Tom put his mouth against one of the holes and blew into it. There was no resistance. “There’s got to be a chamber in there,” he announced. Tom Miller would later recall during an interview the excitement that he felt that afternoon in October 1984. “We broke off a branch and stuck it in one of the holes and we never hit the end,” he said. “Man-oh-man, we were really having fun. The more we talked, the more convinced we all became that we had really found something. We speculated that these were air holes that led to some secret chamber. The next thing we knew, we were convincing ourselves that Joseph Smith, Jr., had hidden something in this chamber—gold plates probably. We were on a roll.” Tom decided to ask God if there was a hidden chamber behind the stone. He left Jeffrey and Ray and walked down the path to pray alone. “I can’t tell you now whether I wanted to see something so bad that I imagined it or whether I truly had a vision that day,” Tom said later. “But I came back to Jeff and Ray and I said, ‘My understanding is that there is a chamber hidden here and there are gold plates hidden in it.’”
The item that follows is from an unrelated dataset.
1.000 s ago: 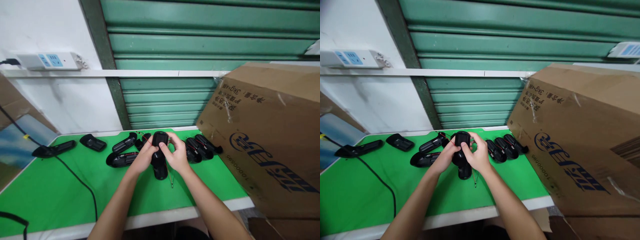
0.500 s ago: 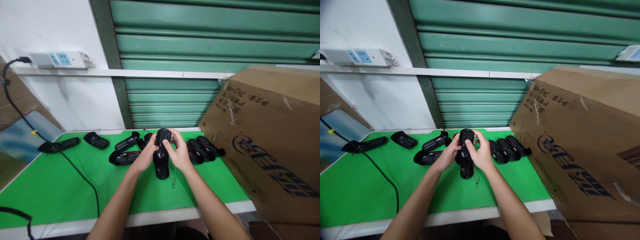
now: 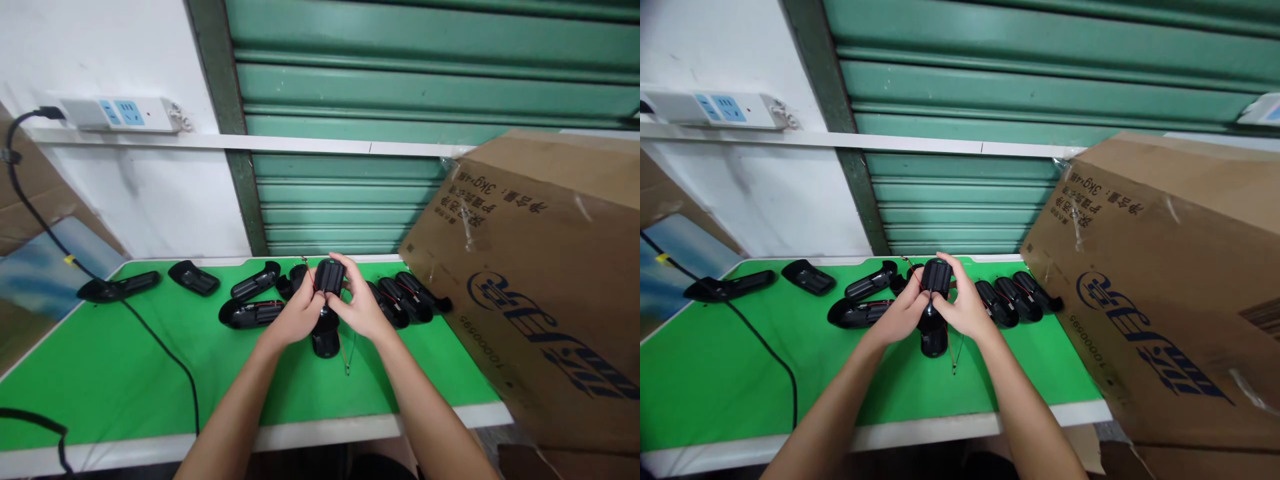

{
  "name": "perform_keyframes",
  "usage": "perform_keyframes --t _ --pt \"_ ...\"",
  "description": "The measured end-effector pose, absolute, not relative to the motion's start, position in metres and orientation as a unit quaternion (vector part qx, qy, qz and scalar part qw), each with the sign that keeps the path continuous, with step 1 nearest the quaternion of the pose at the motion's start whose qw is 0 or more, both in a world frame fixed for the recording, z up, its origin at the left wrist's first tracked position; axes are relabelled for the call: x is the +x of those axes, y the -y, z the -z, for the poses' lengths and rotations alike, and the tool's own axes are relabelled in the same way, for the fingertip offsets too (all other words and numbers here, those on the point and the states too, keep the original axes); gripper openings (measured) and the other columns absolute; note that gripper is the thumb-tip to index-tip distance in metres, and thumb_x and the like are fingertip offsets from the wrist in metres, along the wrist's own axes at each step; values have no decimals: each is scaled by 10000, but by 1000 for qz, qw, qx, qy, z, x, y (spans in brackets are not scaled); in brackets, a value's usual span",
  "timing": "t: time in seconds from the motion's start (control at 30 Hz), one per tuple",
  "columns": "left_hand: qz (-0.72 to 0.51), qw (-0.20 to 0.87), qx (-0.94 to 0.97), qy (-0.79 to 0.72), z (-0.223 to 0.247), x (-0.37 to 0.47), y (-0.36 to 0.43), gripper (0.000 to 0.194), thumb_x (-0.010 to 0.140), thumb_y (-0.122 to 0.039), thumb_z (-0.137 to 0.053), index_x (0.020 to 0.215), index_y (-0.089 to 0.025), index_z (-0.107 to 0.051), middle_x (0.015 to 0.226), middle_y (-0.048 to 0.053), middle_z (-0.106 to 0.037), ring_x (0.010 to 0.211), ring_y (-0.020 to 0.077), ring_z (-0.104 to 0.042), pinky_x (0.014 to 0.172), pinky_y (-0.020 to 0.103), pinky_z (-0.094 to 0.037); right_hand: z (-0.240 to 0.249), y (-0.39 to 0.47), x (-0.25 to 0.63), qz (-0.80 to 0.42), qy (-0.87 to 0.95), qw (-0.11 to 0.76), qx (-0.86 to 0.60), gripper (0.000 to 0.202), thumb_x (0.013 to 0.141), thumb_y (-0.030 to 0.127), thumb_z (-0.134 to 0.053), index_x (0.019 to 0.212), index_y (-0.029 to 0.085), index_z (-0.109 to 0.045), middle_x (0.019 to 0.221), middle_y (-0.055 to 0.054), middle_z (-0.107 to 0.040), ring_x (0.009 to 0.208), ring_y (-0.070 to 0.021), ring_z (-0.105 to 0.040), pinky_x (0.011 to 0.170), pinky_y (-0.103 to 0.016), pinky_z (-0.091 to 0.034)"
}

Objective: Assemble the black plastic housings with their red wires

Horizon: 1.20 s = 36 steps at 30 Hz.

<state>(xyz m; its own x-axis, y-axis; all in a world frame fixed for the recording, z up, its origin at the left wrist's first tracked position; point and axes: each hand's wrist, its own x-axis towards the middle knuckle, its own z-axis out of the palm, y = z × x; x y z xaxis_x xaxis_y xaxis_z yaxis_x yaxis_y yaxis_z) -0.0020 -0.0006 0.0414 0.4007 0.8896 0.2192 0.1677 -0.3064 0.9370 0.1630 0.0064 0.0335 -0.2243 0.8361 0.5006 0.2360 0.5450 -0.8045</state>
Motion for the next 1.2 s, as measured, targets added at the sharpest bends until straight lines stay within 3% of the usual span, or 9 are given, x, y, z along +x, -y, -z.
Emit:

Ray and Tom needed to get back to Pittsburgh for Ray’s lecture that night, but they promised to return to Kirtland the next day. After they had gone, Jeffrey told Alice about Tom’s statements in the park. It fit perfectly with his dream. They began speculating about what might be hidden there. The Book of Mormon contained plenty of stories about brass and gold plates that had never been found. There was another mystical artifact mentioned in the book that had vanished centuries ago. It was a magnificent gold-and-jeweled sword known as the Sword of Laban, and it played a role in one of the most important and controversial stories in the Book of Mormon. According to the Mormon scriptures, God told a Hebrew prophet named Lehi that He wanted him to leave Jerusalem and go to the New World. But Lehi didn’t want to make the journey without several brass plates that contained the genealogy of his family. The plates were being held by a man named Laban, so Lehi sent his son, Nephi, to fetch them. Laban, however, refused to give up the plates and no matter what Lehi offered him, he wouldn’t budge. One night Nephi decided to make a final attempt at getting the plates. He went to talk to Laban and found him drunk. Nephi also spotted Laban’s magnificent gold sword.